● **What to do**
In the listing that follows, retype every line from the first through the one containing "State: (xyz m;". Pictures are to be left out.

[Start of section]

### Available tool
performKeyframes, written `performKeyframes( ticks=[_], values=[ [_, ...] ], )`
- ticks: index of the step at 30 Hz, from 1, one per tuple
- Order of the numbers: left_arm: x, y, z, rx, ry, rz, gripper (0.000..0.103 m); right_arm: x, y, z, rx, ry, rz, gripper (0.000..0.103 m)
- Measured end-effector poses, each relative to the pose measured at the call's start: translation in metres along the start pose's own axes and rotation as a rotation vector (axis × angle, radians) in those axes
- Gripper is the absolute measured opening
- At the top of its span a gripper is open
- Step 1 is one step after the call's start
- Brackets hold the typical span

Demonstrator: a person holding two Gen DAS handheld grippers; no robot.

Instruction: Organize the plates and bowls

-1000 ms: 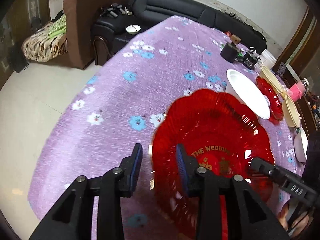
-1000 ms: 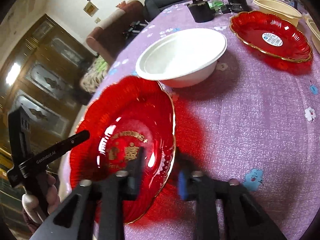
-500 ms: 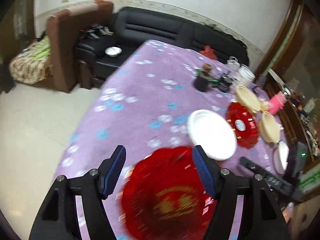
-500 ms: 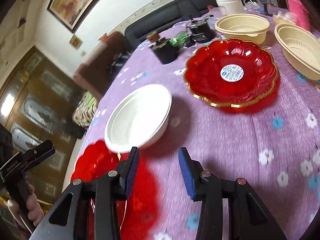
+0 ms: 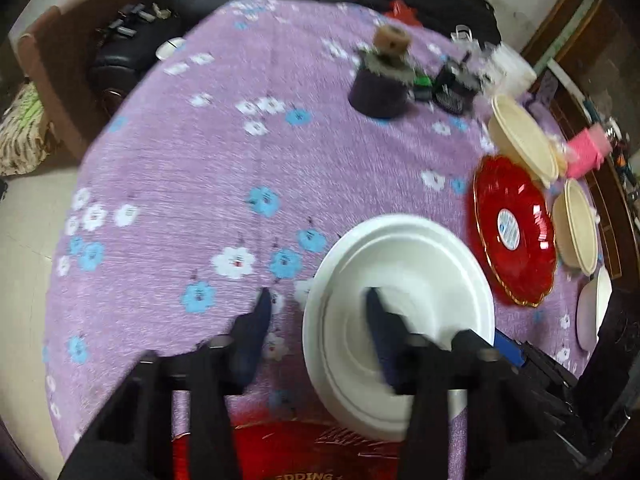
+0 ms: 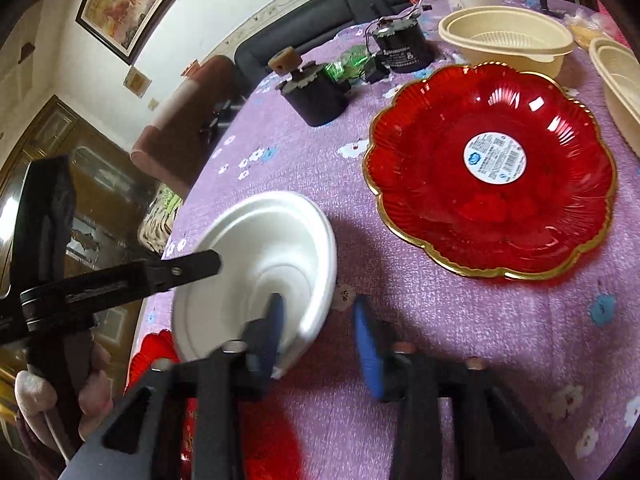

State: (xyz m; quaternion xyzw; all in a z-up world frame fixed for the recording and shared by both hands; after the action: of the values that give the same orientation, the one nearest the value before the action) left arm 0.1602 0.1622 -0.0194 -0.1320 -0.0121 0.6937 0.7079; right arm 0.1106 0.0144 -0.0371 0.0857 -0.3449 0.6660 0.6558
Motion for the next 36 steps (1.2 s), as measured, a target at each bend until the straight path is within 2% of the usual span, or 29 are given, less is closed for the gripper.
performKeyframes(
  ticks=[1, 4, 7, 12, 16, 20, 27, 32, 36],
  values=[
    [-0.003, 0.000, -0.004, 0.017, 0.010, -0.012, 0.014, 0.001, 0.000, -0.001, 0.006, -0.006, 0.001, 0.020],
    [-0.009, 0.000, -0.002, 0.002, -0.003, -0.036, 0.014, 0.001, -0.002, 0.001, -0.016, 0.016, 0.011, 0.019],
    [-0.014, 0.000, 0.010, -0.038, 0.020, -0.041, 0.013, 0.005, -0.004, 0.014, -0.052, 0.019, 0.020, 0.017],
    [-0.017, 0.012, 0.051, -0.119, 0.023, -0.046, 0.014, 0.030, -0.002, 0.046, -0.112, 0.023, 0.080, 0.017],
    [-0.011, 0.035, 0.081, -0.173, 0.016, -0.037, 0.014, 0.054, 0.012, 0.059, -0.113, 0.004, 0.129, 0.017],
    [0.004, 0.075, 0.098, -0.201, 0.001, -0.003, 0.014, 0.077, 0.038, 0.056, -0.079, -0.010, 0.174, 0.017],
    [0.038, 0.125, 0.086, -0.181, -0.034, 0.066, 0.014, 0.097, 0.085, 0.030, 0.006, 0.010, 0.241, 0.017],
    [0.057, 0.149, 0.061, -0.129, -0.062, 0.108, 0.015, 0.099, 0.100, 0.013, 0.043, 0.037, 0.258, 0.017],
    [0.067, 0.159, 0.044, -0.087, -0.027, 0.167, 0.027, 0.100, 0.109, 0.002, 0.073, 0.061, 0.277, 0.017]
  ],
)
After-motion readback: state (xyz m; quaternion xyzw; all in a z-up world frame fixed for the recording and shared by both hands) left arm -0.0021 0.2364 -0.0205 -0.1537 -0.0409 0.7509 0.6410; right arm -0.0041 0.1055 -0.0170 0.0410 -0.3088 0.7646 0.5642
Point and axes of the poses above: each gripper's, at about its wrist camera, not at the fingertips, and z roughly against the way its jaws point, x to its left, y to its underside, the point moved 7 cm from there along -z, roughly the way its jaws point, and after that the axes turned 8 degrees about x, right-handed, at the moved point
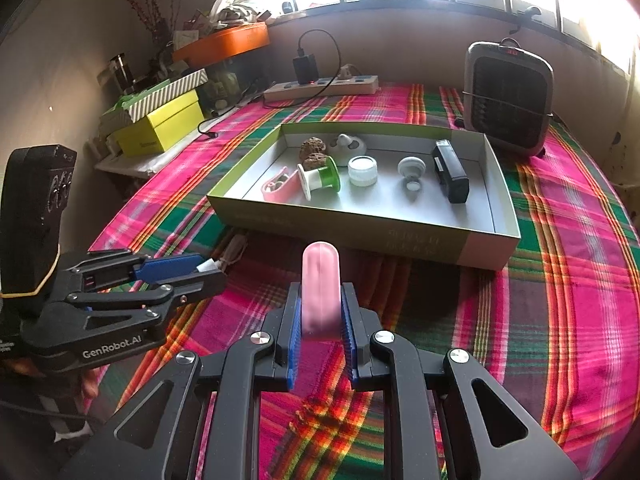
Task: Organize objects
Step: 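Carry white cable in left gripper and pink block in right gripper into tray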
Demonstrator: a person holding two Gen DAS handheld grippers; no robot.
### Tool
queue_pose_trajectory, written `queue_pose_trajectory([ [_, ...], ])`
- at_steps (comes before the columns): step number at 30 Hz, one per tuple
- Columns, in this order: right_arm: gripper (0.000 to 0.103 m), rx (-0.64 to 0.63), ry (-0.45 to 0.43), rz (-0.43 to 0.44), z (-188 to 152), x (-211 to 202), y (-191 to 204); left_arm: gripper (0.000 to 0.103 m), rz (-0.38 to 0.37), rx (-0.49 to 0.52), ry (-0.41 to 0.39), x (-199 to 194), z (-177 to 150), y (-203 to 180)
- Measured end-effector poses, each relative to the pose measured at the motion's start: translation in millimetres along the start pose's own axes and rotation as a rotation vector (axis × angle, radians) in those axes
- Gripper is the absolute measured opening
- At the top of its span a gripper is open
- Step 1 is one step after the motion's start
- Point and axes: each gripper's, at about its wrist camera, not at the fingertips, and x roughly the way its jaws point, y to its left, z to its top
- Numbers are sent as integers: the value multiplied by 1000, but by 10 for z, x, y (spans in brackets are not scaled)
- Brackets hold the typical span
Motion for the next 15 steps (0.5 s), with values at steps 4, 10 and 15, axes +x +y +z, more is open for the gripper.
queue_pose_trajectory([
  [4, 19, 1, 1, 1, -3, 4, 0, 24, 20, 11, 3, 21, -2, -1],
  [10, 19, 1, 2, 0, -4, 3, 3, 15, 38, 16, 1, 25, 5, 11],
  [15, 19, 0, 2, -2, -9, 2, 16, 14, 44, 25, -2, 21, 7, 7],
])
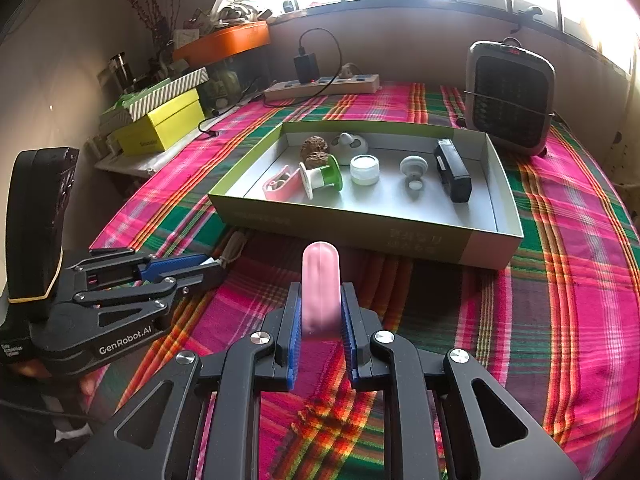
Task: Organize objects
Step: 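Carry white cable in left gripper and pink block in right gripper into tray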
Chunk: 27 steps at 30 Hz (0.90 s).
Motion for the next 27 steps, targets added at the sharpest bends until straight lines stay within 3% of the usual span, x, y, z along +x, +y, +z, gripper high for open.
queue_pose_trajectory([
  [27, 19, 0, -45, -17, 121, -156, -45, 10, -37, 12, -123, -350, 252, -98],
])
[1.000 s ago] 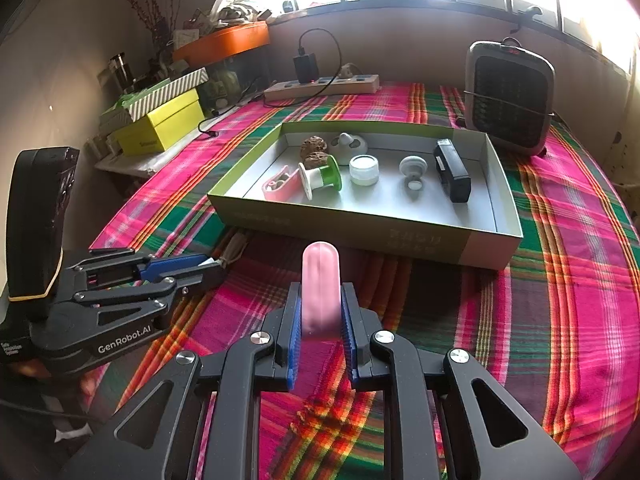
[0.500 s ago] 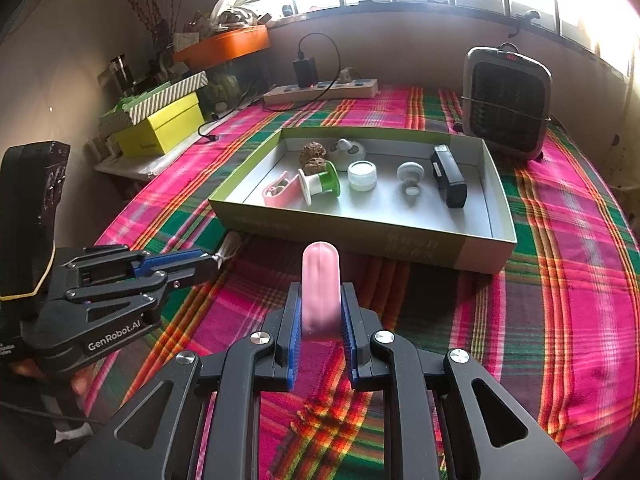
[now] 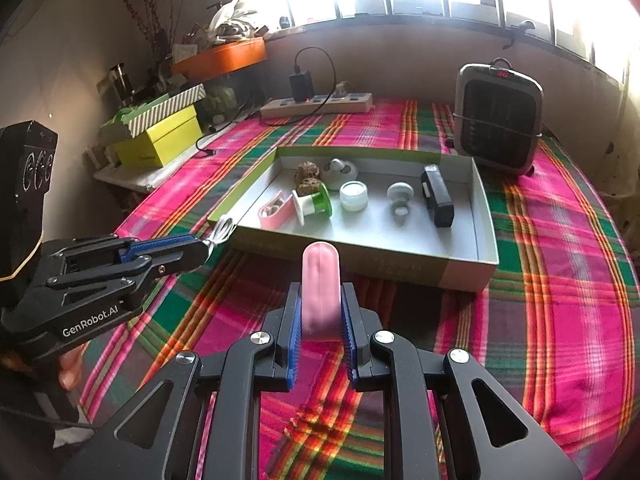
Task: Organize objects
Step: 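Carry white cable in left gripper and pink block in right gripper into tray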
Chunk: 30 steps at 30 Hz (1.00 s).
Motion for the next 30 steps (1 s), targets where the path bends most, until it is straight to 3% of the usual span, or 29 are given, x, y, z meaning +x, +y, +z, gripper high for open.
queue_pose_trajectory([
  [17, 19, 5, -13, -44, 303, 80, -241, 10, -25, 22, -38, 218, 477, -53],
  [30, 19, 16, 63, -37, 473, 397, -497, 10, -59, 39, -12, 594, 779, -125],
])
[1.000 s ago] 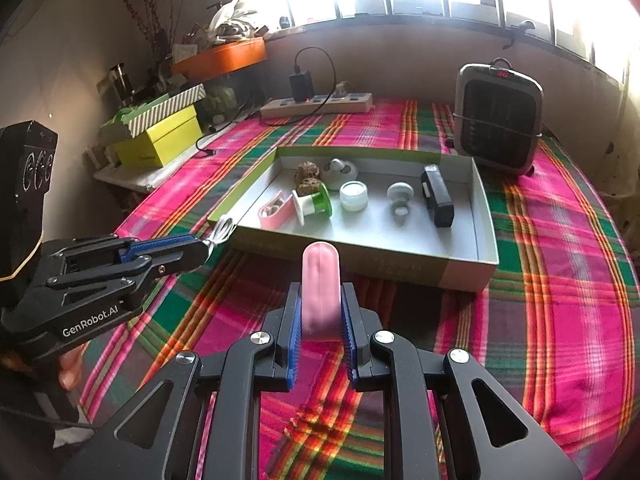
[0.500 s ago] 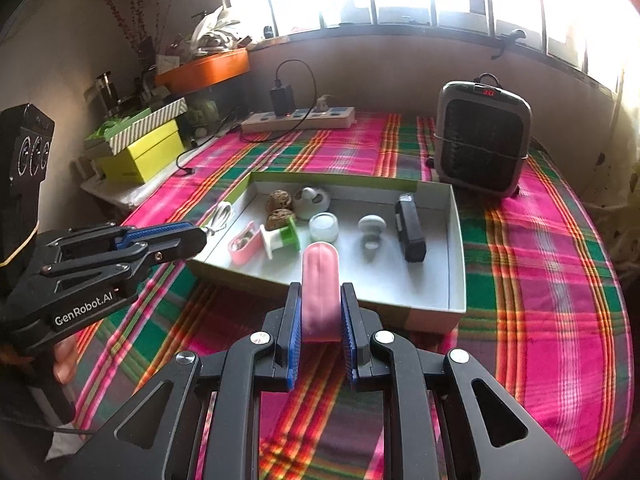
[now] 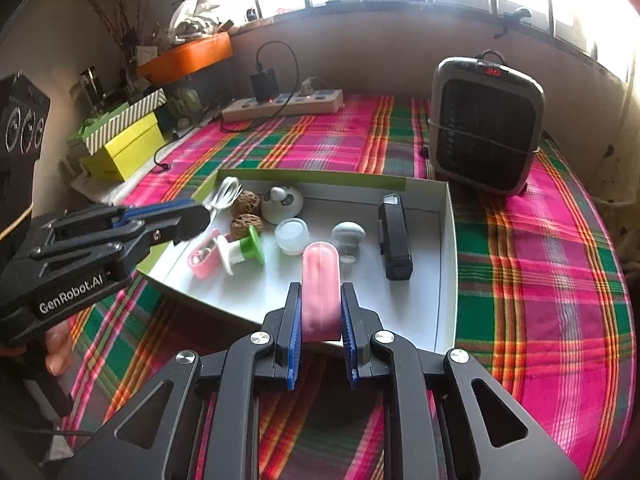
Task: Organize objects
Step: 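Carry white cable in left gripper and pink block in right gripper into tray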
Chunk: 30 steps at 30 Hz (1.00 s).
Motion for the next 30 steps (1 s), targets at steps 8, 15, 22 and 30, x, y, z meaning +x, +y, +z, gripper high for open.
queue_pose_trajectory([
  [8, 19, -10, 50, 8, 39, 168, -83, 10, -25, 18, 17, 250, 155, -90],
  [15, 19, -47, 104, 1, 51, 302, -145, 10, -35, 23, 53, 510, 266, -122],
  [22, 19, -55, 126, 0, 71, 370, -210, 10, -37, 44, 77, 688, 307, -185],
  [30, 19, -57, 132, -11, 76, 385, -247, 10, -30, 67, 105, 844, 303, -244],
])
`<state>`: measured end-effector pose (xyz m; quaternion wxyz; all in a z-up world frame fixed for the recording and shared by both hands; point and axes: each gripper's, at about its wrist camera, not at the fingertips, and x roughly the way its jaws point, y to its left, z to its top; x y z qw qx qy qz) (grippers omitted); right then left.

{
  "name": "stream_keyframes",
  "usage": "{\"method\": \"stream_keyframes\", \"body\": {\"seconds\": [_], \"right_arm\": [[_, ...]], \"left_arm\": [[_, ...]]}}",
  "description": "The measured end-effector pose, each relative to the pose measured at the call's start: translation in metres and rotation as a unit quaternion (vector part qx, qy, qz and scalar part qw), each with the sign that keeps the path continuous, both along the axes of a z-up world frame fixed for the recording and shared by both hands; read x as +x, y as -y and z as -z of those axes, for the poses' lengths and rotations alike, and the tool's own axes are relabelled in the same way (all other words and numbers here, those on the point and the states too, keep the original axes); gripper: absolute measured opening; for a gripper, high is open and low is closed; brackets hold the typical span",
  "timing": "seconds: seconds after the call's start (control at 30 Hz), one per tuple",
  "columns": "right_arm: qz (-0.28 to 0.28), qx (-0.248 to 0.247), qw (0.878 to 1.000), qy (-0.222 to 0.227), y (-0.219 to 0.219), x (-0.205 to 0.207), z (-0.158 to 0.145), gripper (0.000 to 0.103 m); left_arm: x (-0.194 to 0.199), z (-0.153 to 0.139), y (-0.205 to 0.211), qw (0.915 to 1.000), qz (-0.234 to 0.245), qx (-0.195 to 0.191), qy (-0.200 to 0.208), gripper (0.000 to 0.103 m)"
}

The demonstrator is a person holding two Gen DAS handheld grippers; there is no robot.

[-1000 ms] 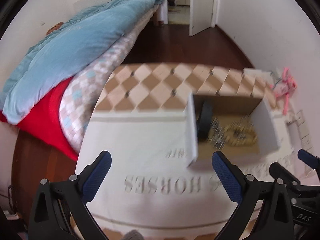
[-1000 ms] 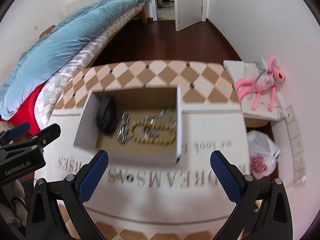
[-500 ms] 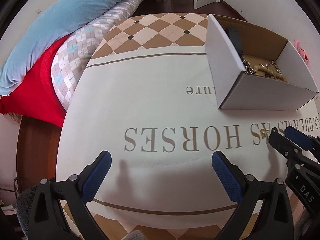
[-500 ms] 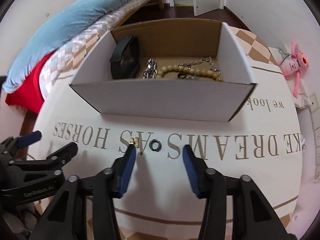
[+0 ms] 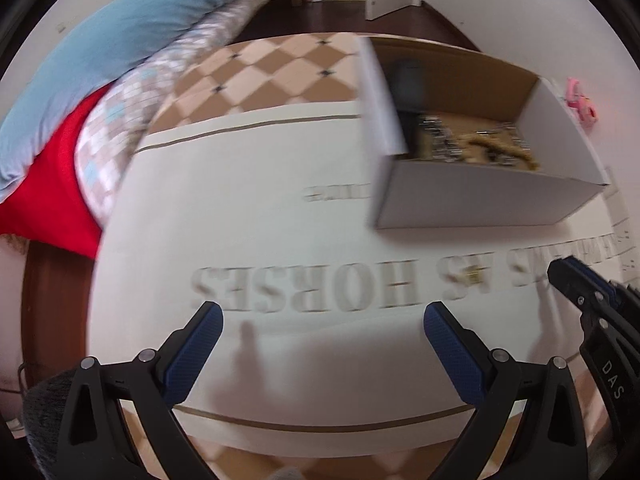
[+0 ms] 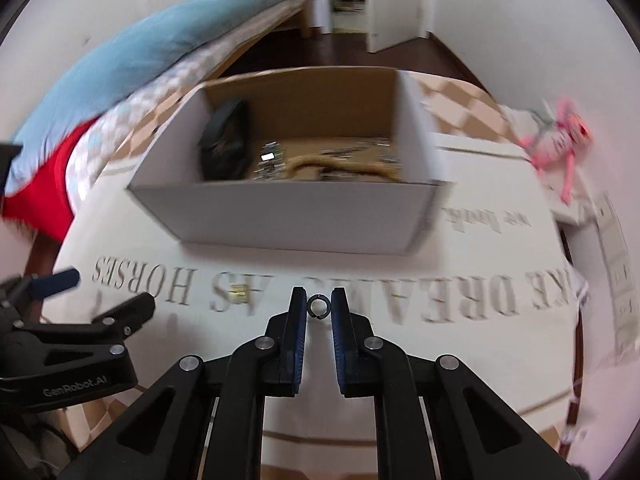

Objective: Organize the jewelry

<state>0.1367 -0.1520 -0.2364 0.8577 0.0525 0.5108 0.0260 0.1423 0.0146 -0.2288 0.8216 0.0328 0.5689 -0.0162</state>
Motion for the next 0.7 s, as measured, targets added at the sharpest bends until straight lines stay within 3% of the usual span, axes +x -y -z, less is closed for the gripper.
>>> {"method": "stream_keyframes", "body": {"seconds": [0.17, 0.27, 0.33, 0.47, 0.53, 0.7], "right_arm": [[0.053, 0.001, 0.999, -0.007, 0.042, -0.015, -0.001, 0.013], [0.076, 0.005, 0.997, -0.013, 0.06, -0.021, 0.004, 0.013], [0.093, 0.013, 0.995, -0.017, 0.072, -0.025, 0.006, 0.013], [0.118, 0.025, 0.993, -0.018, 0.083, -0.028, 0.009, 0.013], [0.124, 0.03, 0.992, -0.018, 0.085, -0.03, 0.01, 0.013], [0.125, 0.03, 0.992, -0.018, 0.085, -0.03, 0.011, 0.013]], "left_arm": [[0.005, 0.003, 0.037, 0.9992, 0.012, -0.037, -0.009, 0.102], [0.006, 0.006, 0.055, 0.9991, 0.023, -0.034, -0.006, 0.098], [0.005, 0.009, 0.065, 0.9992, 0.03, -0.025, -0.006, 0.076], [0.007, 0.012, 0.074, 0.999, 0.041, -0.014, 0.006, 0.053], [0.007, 0.009, 0.079, 0.9986, 0.049, -0.017, 0.01, 0.03], [0.012, 0.008, 0.085, 0.998, 0.061, -0.015, 0.012, 0.007]]}}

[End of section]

● **Worked solution**
### Available tool
performKeyframes, written `performKeyframes( ticks=[_], values=[ [_, ...] ], )`
- ticks: index of the step at 30 Hz, from 1, one per tuple
- Order of the numbers: left_arm: x, y, z, rx, ry, rz, gripper (0.000..0.103 m); right_arm: x, y, z, rx, ry, rz, gripper (0.000..0.103 m)
- Measured end-effector poses, each relative to the pose measured at the call's start: translation in metres along the start pose's own axes and rotation as a rotation vector (axis × angle, radians) in those axes
- Gripper is the absolute measured opening
- At the top of its span a gripper is open
- Step 1 is one step after the call's start
- Brackets hold the typical span

Demonstrator: a person holding two Gen DAS handheld grippers; no robot.

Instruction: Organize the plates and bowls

-1000 ms: 
-1000 ms: 
-500 ms: 
-500 ms: 
+0 ms: 
+0 ms: 

State: (xyz m; quaternion xyzw; all in a z-up world frame fixed for the recording and shared by both hands; after the action: of the values that give the same orientation, the one nearest the value before the action) left arm 0.1602 0.1622 -0.0194 -0.1320 -0.0121 0.6937 0.7079; right arm 0.1106 0.0144 -0.0371 0.0857 -0.3449 0.6660 0.6558

Nothing remains to be added to the response.